TO DO
Report each line of the listing that carries the word "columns".

RECORDED INFORMATION
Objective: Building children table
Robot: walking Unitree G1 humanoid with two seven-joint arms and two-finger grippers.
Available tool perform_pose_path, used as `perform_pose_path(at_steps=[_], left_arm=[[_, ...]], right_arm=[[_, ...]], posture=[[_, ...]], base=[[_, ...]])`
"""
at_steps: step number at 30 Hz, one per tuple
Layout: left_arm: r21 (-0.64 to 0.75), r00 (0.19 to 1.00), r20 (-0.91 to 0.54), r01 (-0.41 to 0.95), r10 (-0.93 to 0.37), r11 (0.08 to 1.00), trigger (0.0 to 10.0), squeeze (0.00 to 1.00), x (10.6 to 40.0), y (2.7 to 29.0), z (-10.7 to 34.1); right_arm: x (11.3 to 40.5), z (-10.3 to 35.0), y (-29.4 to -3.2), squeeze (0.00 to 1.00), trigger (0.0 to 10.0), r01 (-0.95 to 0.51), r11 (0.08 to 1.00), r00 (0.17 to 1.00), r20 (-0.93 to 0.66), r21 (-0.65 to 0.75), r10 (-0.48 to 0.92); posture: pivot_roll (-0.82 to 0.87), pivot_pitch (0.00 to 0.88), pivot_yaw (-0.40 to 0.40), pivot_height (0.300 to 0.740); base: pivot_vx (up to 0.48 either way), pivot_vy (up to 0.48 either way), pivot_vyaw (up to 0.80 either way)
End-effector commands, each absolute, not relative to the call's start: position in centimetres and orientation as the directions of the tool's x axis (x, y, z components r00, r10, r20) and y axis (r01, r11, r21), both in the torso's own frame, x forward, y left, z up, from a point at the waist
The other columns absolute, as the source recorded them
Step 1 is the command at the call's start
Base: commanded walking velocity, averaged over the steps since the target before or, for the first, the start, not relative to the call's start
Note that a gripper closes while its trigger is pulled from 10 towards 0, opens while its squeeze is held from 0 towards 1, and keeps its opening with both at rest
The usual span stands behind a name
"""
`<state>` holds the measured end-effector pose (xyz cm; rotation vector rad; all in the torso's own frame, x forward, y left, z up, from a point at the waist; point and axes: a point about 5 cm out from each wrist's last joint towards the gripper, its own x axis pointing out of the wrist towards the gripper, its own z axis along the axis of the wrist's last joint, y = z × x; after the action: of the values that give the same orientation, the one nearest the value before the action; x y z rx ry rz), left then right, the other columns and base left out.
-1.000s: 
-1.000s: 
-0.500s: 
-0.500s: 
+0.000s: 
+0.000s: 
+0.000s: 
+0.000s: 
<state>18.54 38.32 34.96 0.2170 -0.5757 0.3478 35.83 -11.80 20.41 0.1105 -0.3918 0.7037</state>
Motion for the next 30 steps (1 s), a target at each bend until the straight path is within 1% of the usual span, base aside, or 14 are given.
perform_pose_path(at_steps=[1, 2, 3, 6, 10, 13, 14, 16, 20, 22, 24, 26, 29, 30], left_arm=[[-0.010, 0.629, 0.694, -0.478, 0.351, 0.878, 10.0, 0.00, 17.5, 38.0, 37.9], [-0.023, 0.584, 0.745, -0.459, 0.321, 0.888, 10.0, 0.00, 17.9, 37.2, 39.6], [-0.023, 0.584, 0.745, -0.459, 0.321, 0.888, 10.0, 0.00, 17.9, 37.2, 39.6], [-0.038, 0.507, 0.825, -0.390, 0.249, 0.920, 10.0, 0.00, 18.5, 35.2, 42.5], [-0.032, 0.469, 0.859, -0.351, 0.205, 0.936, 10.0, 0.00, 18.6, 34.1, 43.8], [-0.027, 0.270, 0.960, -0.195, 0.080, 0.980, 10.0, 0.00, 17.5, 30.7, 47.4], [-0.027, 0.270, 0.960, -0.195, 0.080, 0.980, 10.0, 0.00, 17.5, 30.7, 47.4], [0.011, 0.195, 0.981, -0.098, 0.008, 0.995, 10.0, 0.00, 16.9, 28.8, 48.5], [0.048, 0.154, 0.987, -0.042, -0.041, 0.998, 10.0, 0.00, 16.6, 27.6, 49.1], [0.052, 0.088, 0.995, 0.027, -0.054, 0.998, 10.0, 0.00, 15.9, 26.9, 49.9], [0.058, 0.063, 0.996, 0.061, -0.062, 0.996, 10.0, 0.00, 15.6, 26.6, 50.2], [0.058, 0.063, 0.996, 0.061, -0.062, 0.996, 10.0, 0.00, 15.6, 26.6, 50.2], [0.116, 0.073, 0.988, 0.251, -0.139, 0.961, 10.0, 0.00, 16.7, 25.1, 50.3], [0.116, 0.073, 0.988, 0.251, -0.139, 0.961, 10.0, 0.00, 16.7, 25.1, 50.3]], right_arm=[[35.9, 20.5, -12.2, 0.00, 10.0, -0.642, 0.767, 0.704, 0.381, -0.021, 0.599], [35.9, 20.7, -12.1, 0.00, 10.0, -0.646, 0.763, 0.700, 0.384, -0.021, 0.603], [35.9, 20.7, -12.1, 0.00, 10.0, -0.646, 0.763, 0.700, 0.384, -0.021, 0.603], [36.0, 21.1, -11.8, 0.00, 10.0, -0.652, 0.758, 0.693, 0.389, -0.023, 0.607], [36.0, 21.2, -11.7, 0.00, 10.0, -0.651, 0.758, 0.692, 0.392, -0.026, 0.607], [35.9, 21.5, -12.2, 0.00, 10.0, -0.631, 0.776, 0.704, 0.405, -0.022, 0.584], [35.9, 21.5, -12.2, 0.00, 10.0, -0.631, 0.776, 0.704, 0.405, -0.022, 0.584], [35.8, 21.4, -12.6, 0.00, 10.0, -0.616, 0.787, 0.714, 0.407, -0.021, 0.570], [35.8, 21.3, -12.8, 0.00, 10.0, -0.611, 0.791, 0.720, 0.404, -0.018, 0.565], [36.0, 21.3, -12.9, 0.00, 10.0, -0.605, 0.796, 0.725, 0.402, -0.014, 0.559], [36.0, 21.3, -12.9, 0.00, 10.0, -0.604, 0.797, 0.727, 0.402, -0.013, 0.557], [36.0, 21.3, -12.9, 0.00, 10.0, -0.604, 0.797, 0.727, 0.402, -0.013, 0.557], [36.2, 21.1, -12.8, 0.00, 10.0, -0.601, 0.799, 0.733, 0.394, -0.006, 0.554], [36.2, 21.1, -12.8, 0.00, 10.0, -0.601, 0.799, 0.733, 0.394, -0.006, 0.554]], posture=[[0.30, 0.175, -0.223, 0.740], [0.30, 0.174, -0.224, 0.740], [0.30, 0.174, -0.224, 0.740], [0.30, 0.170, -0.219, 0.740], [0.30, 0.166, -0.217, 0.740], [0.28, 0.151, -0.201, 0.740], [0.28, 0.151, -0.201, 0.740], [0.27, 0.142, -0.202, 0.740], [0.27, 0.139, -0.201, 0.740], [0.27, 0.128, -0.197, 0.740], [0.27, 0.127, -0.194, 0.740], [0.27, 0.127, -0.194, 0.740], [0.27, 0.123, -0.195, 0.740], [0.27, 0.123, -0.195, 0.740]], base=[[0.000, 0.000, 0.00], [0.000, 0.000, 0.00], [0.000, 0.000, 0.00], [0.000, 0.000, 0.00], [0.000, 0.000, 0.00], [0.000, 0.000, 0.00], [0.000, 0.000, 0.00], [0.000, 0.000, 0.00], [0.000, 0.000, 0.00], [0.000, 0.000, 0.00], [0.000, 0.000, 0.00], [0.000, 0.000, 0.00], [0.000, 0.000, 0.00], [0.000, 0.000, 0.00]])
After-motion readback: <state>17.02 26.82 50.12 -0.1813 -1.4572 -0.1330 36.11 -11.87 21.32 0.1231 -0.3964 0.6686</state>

OUTPUT BELOW
The other columns absolute, as the source recorded them
`<state>` holds the measured end-effector pose (xyz cm; rotation vector rad; all in the torso's own frame, x forward, y left, z up, from a point at the waist; point and axes: a point about 5 cm out from each wrist's last joint towards the gripper, its own x axis pointing out of the wrist towards the gripper, its own z axis along the axis of the wrist's last joint, y = z × x; after the action: of the values that give the same orientation, the one nearest the value before the action; x y z rx ry rz), left then right, the other columns and base left out.

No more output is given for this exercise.